(Items from a data source)

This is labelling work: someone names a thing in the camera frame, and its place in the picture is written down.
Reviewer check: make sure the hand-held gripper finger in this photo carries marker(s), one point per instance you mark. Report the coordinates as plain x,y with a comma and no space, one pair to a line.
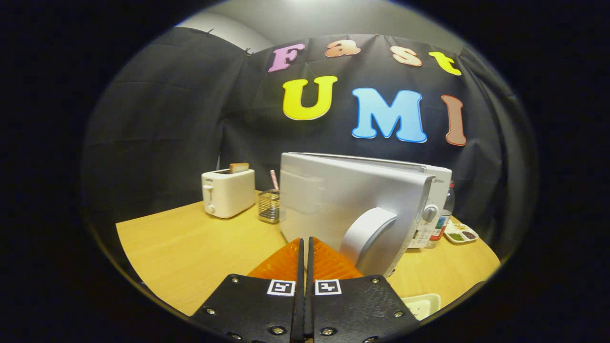
310,305
299,305

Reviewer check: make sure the white microwave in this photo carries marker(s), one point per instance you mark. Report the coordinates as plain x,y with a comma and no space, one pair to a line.
343,195

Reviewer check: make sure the pale square plate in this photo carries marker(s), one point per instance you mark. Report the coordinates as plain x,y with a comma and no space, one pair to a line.
421,305

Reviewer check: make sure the pink striped straw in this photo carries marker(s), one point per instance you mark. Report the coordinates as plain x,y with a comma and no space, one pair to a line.
274,181

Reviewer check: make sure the white toaster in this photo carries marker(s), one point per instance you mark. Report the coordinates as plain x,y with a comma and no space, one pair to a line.
228,195

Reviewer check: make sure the brown toast slice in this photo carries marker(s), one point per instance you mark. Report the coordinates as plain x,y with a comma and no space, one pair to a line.
238,167

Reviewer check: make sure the clear plastic water bottle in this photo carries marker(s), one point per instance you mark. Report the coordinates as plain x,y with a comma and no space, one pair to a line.
445,214

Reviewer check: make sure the white divided dish with beans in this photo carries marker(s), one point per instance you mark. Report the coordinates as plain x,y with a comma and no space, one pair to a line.
460,234

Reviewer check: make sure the black backdrop cloth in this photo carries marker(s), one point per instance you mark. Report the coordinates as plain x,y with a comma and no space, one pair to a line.
167,119

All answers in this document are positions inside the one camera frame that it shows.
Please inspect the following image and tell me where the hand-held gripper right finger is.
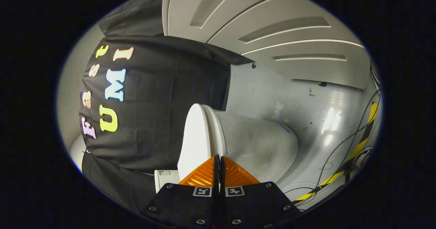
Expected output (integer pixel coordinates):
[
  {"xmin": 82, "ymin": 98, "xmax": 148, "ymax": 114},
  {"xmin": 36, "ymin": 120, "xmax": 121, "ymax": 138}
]
[{"xmin": 219, "ymin": 156, "xmax": 302, "ymax": 229}]

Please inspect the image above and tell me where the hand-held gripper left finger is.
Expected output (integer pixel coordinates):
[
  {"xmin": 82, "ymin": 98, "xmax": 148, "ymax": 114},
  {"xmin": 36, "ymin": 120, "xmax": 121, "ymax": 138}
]
[{"xmin": 140, "ymin": 155, "xmax": 219, "ymax": 229}]

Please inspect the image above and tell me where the white toilet tank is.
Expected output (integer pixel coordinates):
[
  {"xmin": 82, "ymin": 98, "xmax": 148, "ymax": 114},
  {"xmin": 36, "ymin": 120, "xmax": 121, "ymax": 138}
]
[{"xmin": 154, "ymin": 169, "xmax": 181, "ymax": 193}]

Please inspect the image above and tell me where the black backdrop cloth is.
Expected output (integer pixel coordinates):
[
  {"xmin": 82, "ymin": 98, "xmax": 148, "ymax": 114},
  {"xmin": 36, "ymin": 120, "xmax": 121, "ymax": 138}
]
[{"xmin": 79, "ymin": 0, "xmax": 254, "ymax": 212}]

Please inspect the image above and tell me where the yellow black hazard tape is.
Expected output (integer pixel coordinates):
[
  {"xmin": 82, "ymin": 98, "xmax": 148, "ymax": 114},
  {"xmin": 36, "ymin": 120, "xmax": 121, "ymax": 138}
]
[{"xmin": 295, "ymin": 101, "xmax": 378, "ymax": 202}]

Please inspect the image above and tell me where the grey panelled door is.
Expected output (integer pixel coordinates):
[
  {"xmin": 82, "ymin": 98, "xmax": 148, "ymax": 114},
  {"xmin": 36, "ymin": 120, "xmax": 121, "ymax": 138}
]
[{"xmin": 162, "ymin": 0, "xmax": 372, "ymax": 90}]

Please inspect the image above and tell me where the black cable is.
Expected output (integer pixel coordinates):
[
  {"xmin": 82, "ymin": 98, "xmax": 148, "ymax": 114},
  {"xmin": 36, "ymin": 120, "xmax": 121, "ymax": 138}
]
[{"xmin": 293, "ymin": 88, "xmax": 382, "ymax": 207}]

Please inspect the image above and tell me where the white cable coil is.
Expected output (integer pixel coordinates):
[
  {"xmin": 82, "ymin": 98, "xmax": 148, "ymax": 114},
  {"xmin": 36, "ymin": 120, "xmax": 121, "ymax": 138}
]
[{"xmin": 354, "ymin": 147, "xmax": 374, "ymax": 165}]

**ASSIGNED TASK:** What is needed is a word-for-word copy of the data, minus its pictures.

**WRITTEN ANSWER:**
This is labelling work: someone names a thing in the camera frame, and its place in the picture is written down.
Reviewer check: make sure the hand-held gripper finger in this photo carries marker(s), one point per instance you mark. Report the coordinates as plain x,y with a comma and no space, one pair to a line.
310,305
299,305

Reviewer check: make sure the white microwave in this photo carries marker(s), one point per instance you mark. Report the coordinates as plain x,y with a comma and no space, one pair to a line.
343,195

Reviewer check: make sure the pale square plate in this photo carries marker(s), one point per instance you mark. Report the coordinates as plain x,y with a comma and no space, one pair to a line.
421,305

Reviewer check: make sure the pink striped straw in this photo carries marker(s), one point per instance you mark. Report the coordinates as plain x,y with a comma and no space, one pair to a line.
274,181

Reviewer check: make sure the white toaster in this photo carries marker(s), one point per instance you mark. Report the coordinates as plain x,y with a comma and no space, one pair to a line.
228,195

Reviewer check: make sure the brown toast slice in this photo carries marker(s), one point per instance you mark. Report the coordinates as plain x,y with a comma and no space, one pair to a line.
238,167

Reviewer check: make sure the clear plastic water bottle in this photo carries marker(s), one point per instance you mark. Report the coordinates as plain x,y with a comma and no space, one pair to a line.
445,214

Reviewer check: make sure the white divided dish with beans in this photo carries marker(s), one point per instance you mark. Report the coordinates as plain x,y with a comma and no space, one pair to a line.
460,234

Reviewer check: make sure the black backdrop cloth in this photo carries marker(s), one point per instance you mark. Report the coordinates as plain x,y with a comma and no space, one pair to a line.
167,119

All answers in this document are positions inside the one camera frame that it shows.
Please inspect the following image and tell me where the hand-held gripper right finger is.
Expected output (integer pixel coordinates):
[
  {"xmin": 82, "ymin": 98, "xmax": 148, "ymax": 114},
  {"xmin": 36, "ymin": 120, "xmax": 121, "ymax": 138}
]
[{"xmin": 219, "ymin": 156, "xmax": 302, "ymax": 229}]

Please inspect the image above and tell me where the hand-held gripper left finger is.
Expected output (integer pixel coordinates):
[
  {"xmin": 82, "ymin": 98, "xmax": 148, "ymax": 114},
  {"xmin": 36, "ymin": 120, "xmax": 121, "ymax": 138}
]
[{"xmin": 140, "ymin": 155, "xmax": 219, "ymax": 229}]

Please inspect the image above and tell me where the white toilet tank is.
Expected output (integer pixel coordinates):
[
  {"xmin": 82, "ymin": 98, "xmax": 148, "ymax": 114},
  {"xmin": 36, "ymin": 120, "xmax": 121, "ymax": 138}
]
[{"xmin": 154, "ymin": 169, "xmax": 181, "ymax": 193}]

Please inspect the image above and tell me where the black backdrop cloth is.
Expected output (integer pixel coordinates):
[
  {"xmin": 82, "ymin": 98, "xmax": 148, "ymax": 114},
  {"xmin": 36, "ymin": 120, "xmax": 121, "ymax": 138}
]
[{"xmin": 79, "ymin": 0, "xmax": 254, "ymax": 212}]

Please inspect the image above and tell me where the yellow black hazard tape is.
Expected output (integer pixel coordinates):
[
  {"xmin": 82, "ymin": 98, "xmax": 148, "ymax": 114},
  {"xmin": 36, "ymin": 120, "xmax": 121, "ymax": 138}
]
[{"xmin": 295, "ymin": 101, "xmax": 378, "ymax": 202}]

Please inspect the image above and tell me where the grey panelled door is.
Expected output (integer pixel coordinates):
[
  {"xmin": 82, "ymin": 98, "xmax": 148, "ymax": 114},
  {"xmin": 36, "ymin": 120, "xmax": 121, "ymax": 138}
]
[{"xmin": 162, "ymin": 0, "xmax": 372, "ymax": 90}]

Please inspect the image above and tell me where the black cable is.
Expected output (integer pixel coordinates):
[
  {"xmin": 82, "ymin": 98, "xmax": 148, "ymax": 114},
  {"xmin": 36, "ymin": 120, "xmax": 121, "ymax": 138}
]
[{"xmin": 293, "ymin": 88, "xmax": 382, "ymax": 207}]

Please inspect the image above and tell me where the white cable coil is.
Expected output (integer pixel coordinates):
[
  {"xmin": 82, "ymin": 98, "xmax": 148, "ymax": 114},
  {"xmin": 36, "ymin": 120, "xmax": 121, "ymax": 138}
]
[{"xmin": 354, "ymin": 147, "xmax": 374, "ymax": 165}]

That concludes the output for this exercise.